This study was carried out to investigate the physiological activities of the ethanol extract from Gymnopilus spectabilis mycelium (EGM) and of the supernatant obtained from fermentation broth (SGB). The contents of polysaccharides, phenol compounds and total ${\beta}-glucans$ of EGM were found to be 80.14%, 3.5 mg/ml and 5.91%, respectively and those for SGB were 78.68%, 3.32 mg/ml and 3.28%, respectively. Both EGM and SGB exhibited dose-dependent nitrate-scavenging abilities at pH 1.2. In addition, both EGM and SGB on the autoxidation rate of the linoleic acid demonstrated powerful antioxidant activities at 1 mg/ml level. With respect to fibrolytic activity, EGM showed 1,180 unit/g, which was the same activity as streptokinase, while SGB was 1,011 unit/g. The angiotensin converting enzyme inhibition activity of EMG determined by both the normal and pretreatment methods were estimated to be 8.2% and 10.2%, respectively.

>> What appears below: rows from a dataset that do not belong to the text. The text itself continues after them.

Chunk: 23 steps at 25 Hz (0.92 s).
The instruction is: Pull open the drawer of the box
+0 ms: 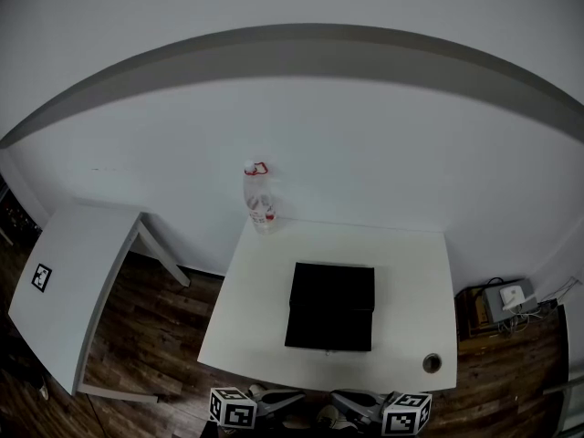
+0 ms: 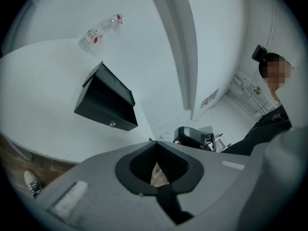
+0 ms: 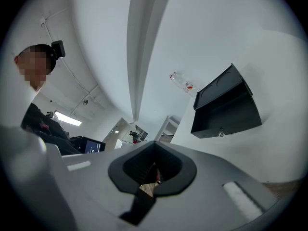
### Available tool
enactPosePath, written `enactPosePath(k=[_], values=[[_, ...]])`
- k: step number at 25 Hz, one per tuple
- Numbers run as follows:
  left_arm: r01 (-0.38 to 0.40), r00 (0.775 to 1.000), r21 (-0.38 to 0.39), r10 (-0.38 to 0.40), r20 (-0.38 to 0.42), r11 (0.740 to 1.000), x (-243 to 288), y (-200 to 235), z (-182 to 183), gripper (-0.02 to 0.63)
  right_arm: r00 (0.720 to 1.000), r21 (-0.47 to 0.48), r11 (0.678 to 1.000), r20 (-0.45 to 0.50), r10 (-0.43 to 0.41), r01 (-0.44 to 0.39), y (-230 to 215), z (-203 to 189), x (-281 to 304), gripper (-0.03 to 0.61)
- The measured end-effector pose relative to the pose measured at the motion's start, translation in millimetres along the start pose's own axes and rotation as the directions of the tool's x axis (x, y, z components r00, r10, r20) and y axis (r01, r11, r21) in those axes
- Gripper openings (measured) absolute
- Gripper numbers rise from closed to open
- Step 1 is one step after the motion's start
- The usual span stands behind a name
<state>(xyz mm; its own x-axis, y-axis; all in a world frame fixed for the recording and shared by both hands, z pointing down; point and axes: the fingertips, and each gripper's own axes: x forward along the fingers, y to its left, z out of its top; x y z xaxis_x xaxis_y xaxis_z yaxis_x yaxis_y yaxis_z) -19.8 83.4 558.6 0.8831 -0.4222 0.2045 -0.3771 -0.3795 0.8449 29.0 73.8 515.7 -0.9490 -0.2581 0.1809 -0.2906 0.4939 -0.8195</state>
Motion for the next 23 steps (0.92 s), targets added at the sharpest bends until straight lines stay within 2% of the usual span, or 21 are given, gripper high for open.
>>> enactPosePath(k=[23], values=[[-0.006,1.000,0.003,0.006,0.005,1.000,-3.2,-1.2,-0.3,0.005,1.000,-0.006,1.000,-0.001,0.003,-0.003,1.5,0.6,0.7,0.005]])
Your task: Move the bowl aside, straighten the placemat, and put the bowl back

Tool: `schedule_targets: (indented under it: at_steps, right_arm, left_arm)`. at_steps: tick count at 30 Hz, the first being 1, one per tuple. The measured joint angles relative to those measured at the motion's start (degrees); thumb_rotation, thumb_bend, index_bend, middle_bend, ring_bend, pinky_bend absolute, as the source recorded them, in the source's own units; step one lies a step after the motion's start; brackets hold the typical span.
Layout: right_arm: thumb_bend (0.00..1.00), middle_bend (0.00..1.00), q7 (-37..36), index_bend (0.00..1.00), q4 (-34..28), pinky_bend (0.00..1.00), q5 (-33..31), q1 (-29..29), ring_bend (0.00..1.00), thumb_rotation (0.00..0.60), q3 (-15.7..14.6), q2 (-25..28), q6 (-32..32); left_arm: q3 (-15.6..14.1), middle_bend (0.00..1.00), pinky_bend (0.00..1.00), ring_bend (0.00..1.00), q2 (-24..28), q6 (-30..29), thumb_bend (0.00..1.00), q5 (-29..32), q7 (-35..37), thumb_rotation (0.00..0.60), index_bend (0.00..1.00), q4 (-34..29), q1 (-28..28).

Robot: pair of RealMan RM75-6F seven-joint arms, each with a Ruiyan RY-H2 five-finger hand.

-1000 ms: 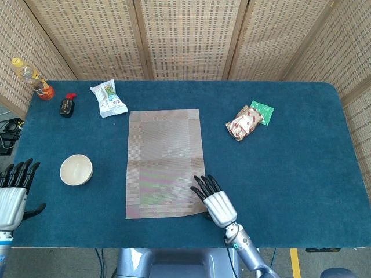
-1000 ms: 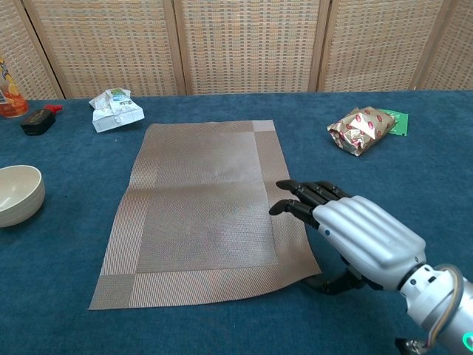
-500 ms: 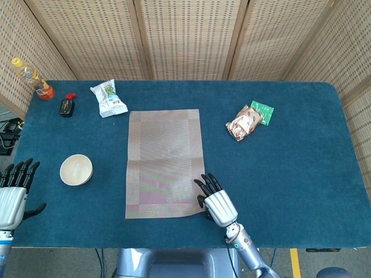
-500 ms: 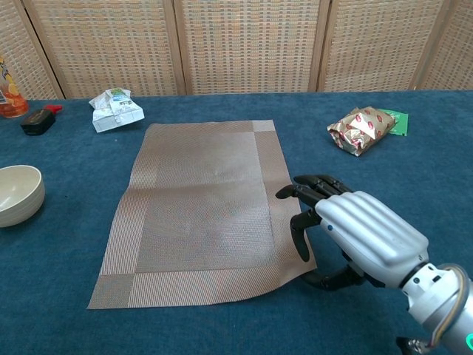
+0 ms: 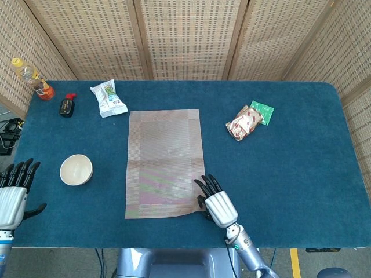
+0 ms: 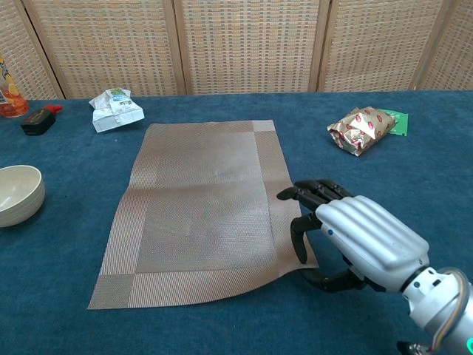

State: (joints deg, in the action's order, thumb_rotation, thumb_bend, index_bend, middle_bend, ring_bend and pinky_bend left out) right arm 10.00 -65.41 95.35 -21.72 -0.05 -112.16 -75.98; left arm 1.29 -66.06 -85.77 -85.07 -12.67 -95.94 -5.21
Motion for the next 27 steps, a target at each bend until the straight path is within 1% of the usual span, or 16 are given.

However, SGB showed no corresponding activity. The growth inhibitory effects of EGM on AGS, A549, HeLa and NCTC cells were over 58.88%, respectively. And the growth inhibitory effects of the SGB on HeLa and NCTC cells were 44.92 and 76.76%, respectively. Also, EGM and SGB activated the components of the alternative complement pathway from 51 and 62% at the concentration of 100 mg/ml, The xanthine oxidase inhibition activities of EGM and SGB (1 mg/ml) were 9.53 and 16.92%, respectively.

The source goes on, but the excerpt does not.